- EXERCISE PROMPT
An exact copy of the data is required; the images should not appear in it.

:::

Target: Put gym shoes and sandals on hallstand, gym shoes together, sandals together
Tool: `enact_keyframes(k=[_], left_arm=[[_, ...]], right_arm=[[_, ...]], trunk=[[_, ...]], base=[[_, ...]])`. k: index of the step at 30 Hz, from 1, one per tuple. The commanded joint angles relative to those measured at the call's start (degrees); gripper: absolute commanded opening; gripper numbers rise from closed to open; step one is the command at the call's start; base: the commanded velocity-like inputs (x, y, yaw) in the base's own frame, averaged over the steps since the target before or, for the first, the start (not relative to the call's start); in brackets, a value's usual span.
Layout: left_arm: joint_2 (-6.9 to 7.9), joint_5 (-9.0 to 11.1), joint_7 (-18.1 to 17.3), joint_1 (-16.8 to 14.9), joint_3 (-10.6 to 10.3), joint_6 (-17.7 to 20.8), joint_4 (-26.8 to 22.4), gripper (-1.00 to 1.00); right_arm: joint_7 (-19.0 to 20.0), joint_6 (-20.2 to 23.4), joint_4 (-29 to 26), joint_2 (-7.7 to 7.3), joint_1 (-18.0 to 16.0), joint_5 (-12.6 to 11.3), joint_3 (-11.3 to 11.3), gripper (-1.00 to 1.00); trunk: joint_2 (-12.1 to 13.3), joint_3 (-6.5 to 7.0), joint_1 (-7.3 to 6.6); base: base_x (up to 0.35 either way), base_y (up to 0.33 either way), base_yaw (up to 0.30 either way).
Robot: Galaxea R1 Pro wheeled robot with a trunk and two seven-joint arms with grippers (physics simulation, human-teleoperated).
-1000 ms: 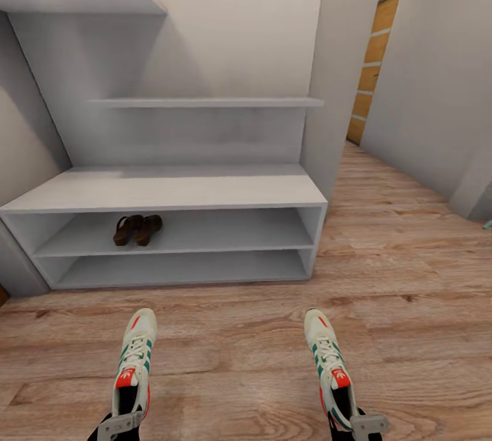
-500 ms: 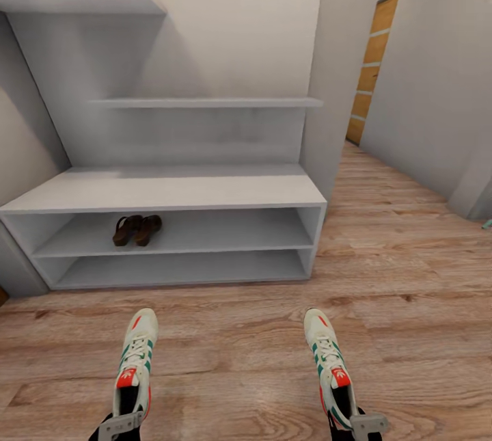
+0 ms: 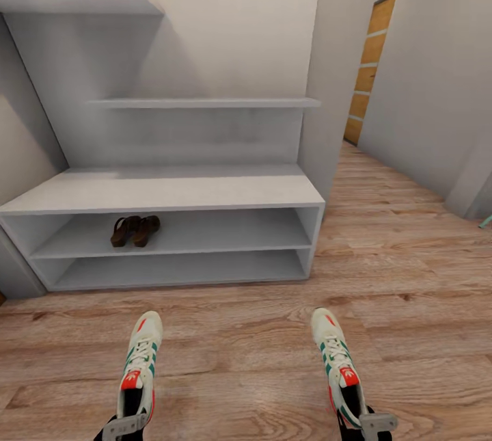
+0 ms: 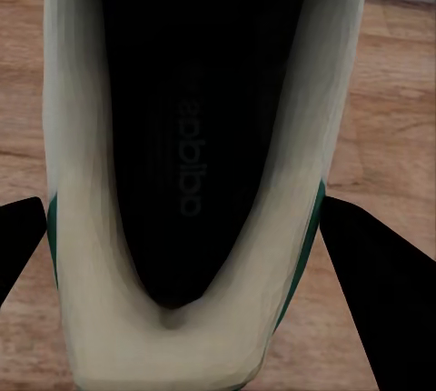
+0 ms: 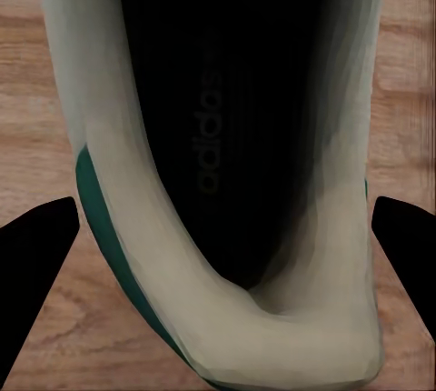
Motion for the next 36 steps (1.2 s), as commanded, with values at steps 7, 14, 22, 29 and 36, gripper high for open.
enact_keyframes(k=[7, 14, 22, 29, 36], left_arm=[[-0.19, -0.87, -0.42, -1.04, -0.75, 0.99, 0.03, -1.00], [-0.46, -2.84, 0.12, -8.33, -3.13, 10.41, 0.06, -1.00], [-0.42, -3.21, 0.13, -17.60, -3.54, 23.77, 0.08, -1.00], [-0.30, -4.69, 0.27, -26.24, -5.21, 34.33, 0.07, -1.00], [-0.44, -7.96, 3.20, -37.86, -6.52, 49.13, 0.59, -1.00]], right_arm=[[-0.28, -0.10, -0.04, -4.23, -0.04, 0.48, -0.37, -1.00], [-0.20, 0.20, -0.37, -10.14, -0.04, -6.16, -5.61, -1.00], [-0.05, 3.59, -1.91, -15.45, -0.04, -13.30, -13.12, -1.00], [0.08, 12.84, -3.45, -21.09, -0.04, -15.99, -23.30, -1.00], [0.12, 15.85, -7.83, -26.53, 0.03, -16.56, -41.82, -1.00]], trunk=[[-0.02, -0.05, -0.01], [-0.02, -0.05, -0.01], [-0.02, -0.05, -0.01], [-0.02, -0.05, -0.01], [-0.02, -0.05, -0.01]], base=[[0.000, 0.000, 0.000], [0.000, 0.000, 0.000], [0.000, 0.000, 0.000], [0.000, 0.000, 0.000], [0.000, 0.000, 0.000]])
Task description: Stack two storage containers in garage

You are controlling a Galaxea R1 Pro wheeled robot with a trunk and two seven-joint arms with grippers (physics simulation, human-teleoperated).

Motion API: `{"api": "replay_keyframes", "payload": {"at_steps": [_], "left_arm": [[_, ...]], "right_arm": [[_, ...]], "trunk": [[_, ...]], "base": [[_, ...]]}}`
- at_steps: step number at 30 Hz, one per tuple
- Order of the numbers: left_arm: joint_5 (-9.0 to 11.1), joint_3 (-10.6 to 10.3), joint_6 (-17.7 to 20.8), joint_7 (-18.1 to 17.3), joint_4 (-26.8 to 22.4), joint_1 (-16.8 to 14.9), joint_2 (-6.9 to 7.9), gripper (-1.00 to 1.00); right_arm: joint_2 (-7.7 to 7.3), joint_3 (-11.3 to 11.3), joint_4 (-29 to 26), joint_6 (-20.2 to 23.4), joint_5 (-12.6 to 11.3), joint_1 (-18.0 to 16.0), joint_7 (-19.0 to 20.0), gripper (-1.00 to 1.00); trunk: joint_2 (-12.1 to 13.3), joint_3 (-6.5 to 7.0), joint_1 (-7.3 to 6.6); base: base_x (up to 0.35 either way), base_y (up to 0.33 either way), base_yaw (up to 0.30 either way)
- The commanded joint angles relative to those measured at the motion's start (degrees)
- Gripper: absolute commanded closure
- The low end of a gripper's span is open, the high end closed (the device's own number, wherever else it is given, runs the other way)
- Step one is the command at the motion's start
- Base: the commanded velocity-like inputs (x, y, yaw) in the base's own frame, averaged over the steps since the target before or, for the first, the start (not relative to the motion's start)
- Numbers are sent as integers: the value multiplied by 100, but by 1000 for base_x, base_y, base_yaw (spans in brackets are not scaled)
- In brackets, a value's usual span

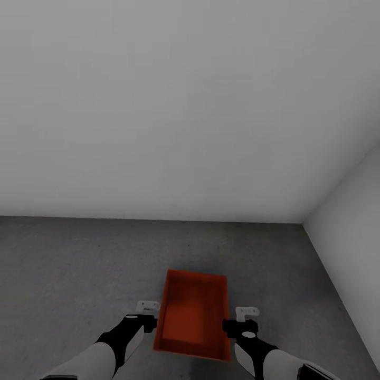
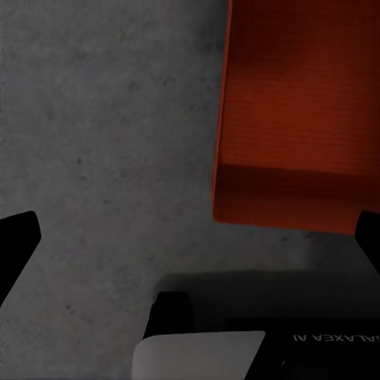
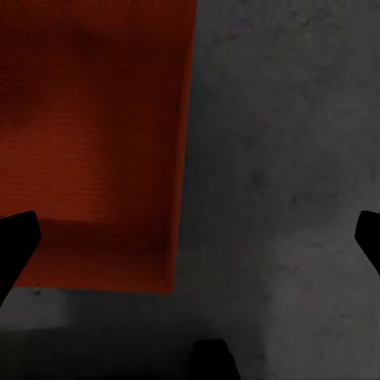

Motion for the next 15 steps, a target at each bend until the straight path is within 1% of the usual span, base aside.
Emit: {"api": "replay_keyframes", "payload": {"at_steps": [1,6,15], "left_arm": [[-39,12,36,12,-12,0,-2,-100],[-39,12,36,12,-12,0,-2,-100],[-31,11,36,12,-12,0,-2,-100]], "right_arm": [[1,48,-3,-11,-53,-1,-23,-100],[1,26,-3,-12,-53,-1,-26,-100],[1,14,-3,-12,-53,-1,-27,-100]], "trunk": [[-3,-4,0],[-3,10,0],[-3,81,0]], "base": [[0,0,0],[0,0,0],[0,0,0]]}}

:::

- EXERCISE OUTPUT
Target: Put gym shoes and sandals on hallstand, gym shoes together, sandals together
Tool: `enact_keyframes(k=[_], left_arm=[[_, ...]], right_arm=[[_, ...]], trunk=[[_, ...]], base=[[_, ...]])`. k: index of the step at 30 Hz, from 1, one per tuple. The commanded joint angles relative to those measured at the call's start (degrees); gripper: absolute commanded opening; gripper numbers rise from closed to open; step one is the command at the call's start; base: the commanded velocity-like inputs (x, y, yaw) in the base's own frame, averaged over the steps since the target before or, for the first, the start (not relative to the call's start); in brackets, a value's usual span.
Layout: left_arm: joint_2 (-6.9 to 7.9), joint_5 (-9.0 to 11.1), joint_7 (-18.1 to 17.3), joint_1 (-16.8 to 14.9), joint_3 (-10.6 to 10.3), joint_6 (-17.7 to 20.8), joint_4 (-26.8 to 22.4), gripper (-1.00 to 1.00); right_arm: joint_7 (-19.0 to 20.0), joint_6 (-20.2 to 23.4), joint_4 (-29 to 26), joint_2 (-7.7 to 7.3), joint_1 (-18.0 to 16.0), joint_5 (-12.6 to 11.3), joint_3 (-11.3 to 11.3), gripper (-1.00 to 1.00); trunk: joint_2 (-12.1 to 13.3), joint_3 (-6.5 to 7.0), joint_1 (-7.3 to 6.6); base: base_x (up to 0.35 either way), base_y (up to 0.33 either way), base_yaw (up to 0.30 either way).
Robot: Galaxea R1 Pro wheeled robot with a trunk and two seven-joint arms with grippers (physics simulation, human-teleoperated).
-1000 ms: 
-500 ms: 
+0 ms: 
+0 ms: 
+0 ms: 
Motion for the next 36 steps (1.2 s), as commanded, with values at steps 7, 14, 22, 29 and 36, gripper high for open.
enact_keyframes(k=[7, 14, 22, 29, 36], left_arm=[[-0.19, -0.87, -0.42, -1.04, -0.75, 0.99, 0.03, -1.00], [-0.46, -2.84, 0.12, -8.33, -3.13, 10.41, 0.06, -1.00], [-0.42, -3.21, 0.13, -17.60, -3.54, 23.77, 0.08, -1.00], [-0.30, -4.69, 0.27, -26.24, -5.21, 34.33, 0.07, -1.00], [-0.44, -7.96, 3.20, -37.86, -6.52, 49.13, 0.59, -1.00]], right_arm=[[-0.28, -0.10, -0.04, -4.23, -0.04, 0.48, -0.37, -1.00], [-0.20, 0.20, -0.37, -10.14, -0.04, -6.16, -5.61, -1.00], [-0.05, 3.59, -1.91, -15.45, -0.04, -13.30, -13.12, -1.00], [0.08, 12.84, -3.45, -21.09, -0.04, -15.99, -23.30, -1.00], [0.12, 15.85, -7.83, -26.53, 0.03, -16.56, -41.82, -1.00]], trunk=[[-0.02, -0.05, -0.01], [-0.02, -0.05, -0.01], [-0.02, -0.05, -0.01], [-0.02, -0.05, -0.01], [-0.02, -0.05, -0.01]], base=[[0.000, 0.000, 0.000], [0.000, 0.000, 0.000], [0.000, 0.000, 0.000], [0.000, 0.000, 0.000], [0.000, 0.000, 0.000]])
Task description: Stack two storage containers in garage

You are controlling a Galaxea R1 Pro wheeled robot with a trunk and two seven-joint arms with grippers (physics simulation, human-teleoperated).

Motion API: `{"api": "replay_keyframes", "payload": {"at_steps": [_], "left_arm": [[_, ...]], "right_arm": [[_, ...]], "trunk": [[_, ...]], "base": [[_, ...]]}}`
- at_steps: step number at 30 Hz, one per tuple
- Order of the numbers: left_arm: joint_5 (-9.0 to 11.1), joint_3 (-10.6 to 10.3), joint_6 (-17.7 to 20.8), joint_7 (-18.1 to 17.3), joint_4 (-26.8 to 22.4), joint_1 (-16.8 to 14.9), joint_2 (-6.9 to 7.9), gripper (-1.00 to 1.00); right_arm: joint_2 (-7.7 to 7.3), joint_3 (-11.3 to 11.3), joint_4 (-29 to 26), joint_6 (-20.2 to 23.4), joint_5 (-12.6 to 11.3), joint_1 (-18.0 to 16.0), joint_7 (-19.0 to 20.0), gripper (-1.00 to 1.00); trunk: joint_2 (-12.1 to 13.3), joint_3 (-6.5 to 7.0), joint_1 (-7.3 to 6.6); base: base_x (up to 0.35 either way), base_y (up to 0.33 either way), base_yaw (up to 0.30 either way)
- The commanded joint angles relative to those measured at the motion's start (degrees)
- Gripper: absolute commanded closure
- The low end of a gripper's span is open, the high end closed (the device's own number, wherever else it is given, runs the other way)
- Step one is the command at the motion's start
- Base: the commanded velocity-like inputs (x, y, yaw) in the base's own frame, averaged over the steps since the target before or, for the first, the start (not relative to the motion's start)
- Numbers are sent as integers: the value multiplied by 100, but by 1000 for base_x, base_y, base_yaw (spans in brackets are not scaled)
- In brackets, a value's usual span


Motion for the next 15 steps, a target at each bend until the straight path is within 1% of the usual span, base aside.
Emit: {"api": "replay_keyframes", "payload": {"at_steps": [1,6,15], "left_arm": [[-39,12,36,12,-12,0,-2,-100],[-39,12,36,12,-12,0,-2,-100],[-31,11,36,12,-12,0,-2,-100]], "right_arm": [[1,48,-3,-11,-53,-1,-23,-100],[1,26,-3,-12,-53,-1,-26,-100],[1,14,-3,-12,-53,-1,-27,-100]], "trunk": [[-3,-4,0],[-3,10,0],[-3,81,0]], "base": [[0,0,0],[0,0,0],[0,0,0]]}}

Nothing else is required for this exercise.